Maybe that's why Butler's Mike, with his rough stubble and fifth-grade vocabulary for various female body parts, comes off as the better half of this dismal couple. His professed attitude toward love is the result of having his heart broken by too many selfish, conniving women. And he doesn't believe these things anyway: When his young nephew, played by Noah Matthews, comes to him for romantic advice, he's the most sensitive guy on the planet.
But even that's giving this so-called character too much credit. Butler doesn't have to do much here, and he knows it. Yet his meticulously laid-back persona is so affected it qualifies as peacockery.
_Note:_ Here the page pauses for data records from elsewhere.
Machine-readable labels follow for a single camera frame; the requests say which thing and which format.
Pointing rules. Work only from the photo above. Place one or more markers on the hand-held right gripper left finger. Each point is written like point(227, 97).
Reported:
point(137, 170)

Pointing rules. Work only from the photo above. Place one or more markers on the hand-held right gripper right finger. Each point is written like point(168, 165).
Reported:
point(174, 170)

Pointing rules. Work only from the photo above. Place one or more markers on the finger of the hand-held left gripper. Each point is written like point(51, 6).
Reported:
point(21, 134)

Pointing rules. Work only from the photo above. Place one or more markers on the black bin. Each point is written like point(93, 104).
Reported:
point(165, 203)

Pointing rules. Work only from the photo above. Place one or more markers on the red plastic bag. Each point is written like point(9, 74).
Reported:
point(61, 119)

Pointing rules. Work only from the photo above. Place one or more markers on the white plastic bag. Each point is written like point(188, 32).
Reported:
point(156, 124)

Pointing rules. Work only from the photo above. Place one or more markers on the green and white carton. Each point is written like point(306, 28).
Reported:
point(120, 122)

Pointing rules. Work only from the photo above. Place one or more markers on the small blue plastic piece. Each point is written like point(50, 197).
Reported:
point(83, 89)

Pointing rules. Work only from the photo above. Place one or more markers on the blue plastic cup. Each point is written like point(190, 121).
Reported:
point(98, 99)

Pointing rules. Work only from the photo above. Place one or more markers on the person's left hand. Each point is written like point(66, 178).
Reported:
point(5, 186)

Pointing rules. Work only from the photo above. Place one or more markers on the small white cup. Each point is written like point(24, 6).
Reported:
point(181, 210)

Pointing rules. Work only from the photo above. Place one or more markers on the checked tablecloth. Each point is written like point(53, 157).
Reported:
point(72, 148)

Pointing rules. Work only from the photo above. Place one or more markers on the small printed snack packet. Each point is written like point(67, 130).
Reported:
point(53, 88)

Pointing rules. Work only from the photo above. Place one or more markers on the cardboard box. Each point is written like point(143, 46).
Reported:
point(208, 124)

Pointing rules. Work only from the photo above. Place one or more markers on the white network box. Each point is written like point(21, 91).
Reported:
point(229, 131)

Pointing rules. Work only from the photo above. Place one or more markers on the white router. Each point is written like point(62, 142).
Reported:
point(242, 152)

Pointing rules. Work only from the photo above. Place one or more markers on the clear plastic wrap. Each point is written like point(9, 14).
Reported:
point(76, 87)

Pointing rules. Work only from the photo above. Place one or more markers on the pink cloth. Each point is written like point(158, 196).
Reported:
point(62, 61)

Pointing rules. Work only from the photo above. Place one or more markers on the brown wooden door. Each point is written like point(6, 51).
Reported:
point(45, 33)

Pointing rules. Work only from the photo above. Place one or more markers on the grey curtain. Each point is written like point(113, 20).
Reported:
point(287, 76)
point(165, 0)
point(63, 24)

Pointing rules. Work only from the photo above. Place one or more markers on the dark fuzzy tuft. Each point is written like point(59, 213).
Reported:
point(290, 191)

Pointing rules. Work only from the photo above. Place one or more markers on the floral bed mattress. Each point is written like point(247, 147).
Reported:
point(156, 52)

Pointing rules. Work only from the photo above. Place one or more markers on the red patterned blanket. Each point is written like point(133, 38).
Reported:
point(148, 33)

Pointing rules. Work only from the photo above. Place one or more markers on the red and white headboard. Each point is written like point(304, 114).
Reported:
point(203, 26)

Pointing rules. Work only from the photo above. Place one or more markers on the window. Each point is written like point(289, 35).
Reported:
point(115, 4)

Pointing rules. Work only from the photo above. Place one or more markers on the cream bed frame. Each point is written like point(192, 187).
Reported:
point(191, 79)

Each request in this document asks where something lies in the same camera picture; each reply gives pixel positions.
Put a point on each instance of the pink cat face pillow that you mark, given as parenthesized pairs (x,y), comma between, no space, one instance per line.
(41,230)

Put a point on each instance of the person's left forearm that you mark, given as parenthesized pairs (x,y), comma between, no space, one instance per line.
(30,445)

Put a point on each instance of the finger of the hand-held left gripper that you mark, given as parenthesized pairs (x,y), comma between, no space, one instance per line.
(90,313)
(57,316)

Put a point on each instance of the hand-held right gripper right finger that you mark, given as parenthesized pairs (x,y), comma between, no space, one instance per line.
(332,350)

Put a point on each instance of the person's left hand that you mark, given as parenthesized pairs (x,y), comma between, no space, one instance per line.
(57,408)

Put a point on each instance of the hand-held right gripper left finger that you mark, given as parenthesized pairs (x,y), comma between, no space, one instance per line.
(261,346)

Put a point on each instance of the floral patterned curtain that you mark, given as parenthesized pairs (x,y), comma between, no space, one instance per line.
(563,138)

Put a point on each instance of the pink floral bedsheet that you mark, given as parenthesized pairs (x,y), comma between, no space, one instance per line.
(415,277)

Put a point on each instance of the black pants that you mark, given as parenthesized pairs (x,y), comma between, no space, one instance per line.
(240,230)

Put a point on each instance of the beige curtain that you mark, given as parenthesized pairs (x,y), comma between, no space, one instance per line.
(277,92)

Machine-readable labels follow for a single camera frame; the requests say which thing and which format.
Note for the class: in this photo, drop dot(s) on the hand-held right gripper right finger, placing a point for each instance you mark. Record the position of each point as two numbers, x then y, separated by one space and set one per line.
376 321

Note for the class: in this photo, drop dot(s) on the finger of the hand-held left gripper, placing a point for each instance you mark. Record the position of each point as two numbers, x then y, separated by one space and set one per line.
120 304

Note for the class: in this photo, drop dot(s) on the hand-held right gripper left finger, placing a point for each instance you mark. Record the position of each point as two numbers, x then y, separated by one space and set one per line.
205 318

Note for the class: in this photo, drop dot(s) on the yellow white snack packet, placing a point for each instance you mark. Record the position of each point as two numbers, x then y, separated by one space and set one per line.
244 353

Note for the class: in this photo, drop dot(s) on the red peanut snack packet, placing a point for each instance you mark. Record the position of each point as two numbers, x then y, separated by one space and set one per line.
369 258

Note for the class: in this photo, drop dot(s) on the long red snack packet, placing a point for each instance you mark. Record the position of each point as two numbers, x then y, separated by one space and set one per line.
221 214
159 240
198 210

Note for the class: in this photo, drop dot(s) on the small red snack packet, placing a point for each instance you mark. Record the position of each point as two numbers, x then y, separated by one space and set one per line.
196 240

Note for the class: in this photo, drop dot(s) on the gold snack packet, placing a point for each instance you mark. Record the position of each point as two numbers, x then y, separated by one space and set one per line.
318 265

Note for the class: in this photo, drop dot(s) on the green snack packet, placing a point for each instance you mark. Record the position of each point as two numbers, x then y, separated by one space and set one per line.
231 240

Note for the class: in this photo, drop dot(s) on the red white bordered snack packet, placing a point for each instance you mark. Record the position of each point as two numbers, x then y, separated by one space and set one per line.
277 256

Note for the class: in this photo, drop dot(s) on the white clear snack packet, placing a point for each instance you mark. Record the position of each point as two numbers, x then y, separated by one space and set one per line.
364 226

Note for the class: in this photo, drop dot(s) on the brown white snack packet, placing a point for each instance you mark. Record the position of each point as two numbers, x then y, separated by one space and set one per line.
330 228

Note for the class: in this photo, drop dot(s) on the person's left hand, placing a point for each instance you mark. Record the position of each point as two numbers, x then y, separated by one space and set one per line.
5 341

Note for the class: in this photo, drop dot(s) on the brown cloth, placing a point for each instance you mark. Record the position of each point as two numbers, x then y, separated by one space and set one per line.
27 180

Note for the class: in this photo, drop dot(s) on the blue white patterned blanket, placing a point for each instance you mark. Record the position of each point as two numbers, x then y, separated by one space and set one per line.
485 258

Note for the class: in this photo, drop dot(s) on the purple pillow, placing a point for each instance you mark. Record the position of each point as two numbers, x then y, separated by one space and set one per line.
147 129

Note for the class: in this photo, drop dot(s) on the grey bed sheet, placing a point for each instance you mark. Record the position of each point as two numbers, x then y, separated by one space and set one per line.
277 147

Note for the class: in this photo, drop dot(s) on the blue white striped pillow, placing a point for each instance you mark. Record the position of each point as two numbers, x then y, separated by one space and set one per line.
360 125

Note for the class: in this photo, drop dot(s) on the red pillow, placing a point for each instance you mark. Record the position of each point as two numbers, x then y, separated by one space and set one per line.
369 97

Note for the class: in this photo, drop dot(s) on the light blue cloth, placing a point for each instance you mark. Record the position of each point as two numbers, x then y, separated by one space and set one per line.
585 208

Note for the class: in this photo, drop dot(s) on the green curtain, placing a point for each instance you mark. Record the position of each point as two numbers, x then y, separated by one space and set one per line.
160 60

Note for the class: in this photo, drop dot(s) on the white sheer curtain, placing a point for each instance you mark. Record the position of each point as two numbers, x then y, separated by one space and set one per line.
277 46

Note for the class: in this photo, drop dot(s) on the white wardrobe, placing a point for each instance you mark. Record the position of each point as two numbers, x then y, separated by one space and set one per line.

It's possible for a guy to be sexy and also completely charmless, and maybe that's the role Butler is destined to fill -- he certainly fills it efficiently here.
"The Ugly Truth" is loaded with sex gags that manage to be both twee and crass: Secondary female characters (like the one played by Turner, and another by Cheryl Hines, who's sorely misused) offer commentary on how sad and underappreciated their vaginas are, or clutch their own breasts and lament how long it's been since they've been touched by a man. The score, by Aaron Zigman, is appropriately adorable: We hear tiptoeing-elf music whenever we're supposed to react to a character doing something especially daring or naughty -- as when Abby, having climbed a tree to rescue her cat, peeks into the window of the house next door and gets an eyeful of her new and very naked neighbor, the doctor she'll ultimately set her cap for. Luketic directs all of these shenanigans with Benny Hill-style broadness. In the end, Mike and Abby realize they're made for each other, and their happiness is complete. But not as complete as ours: We have the luxury of leaving them behind forever, while they're stuck with each other for eternity, a match made in romantic-comedy hell.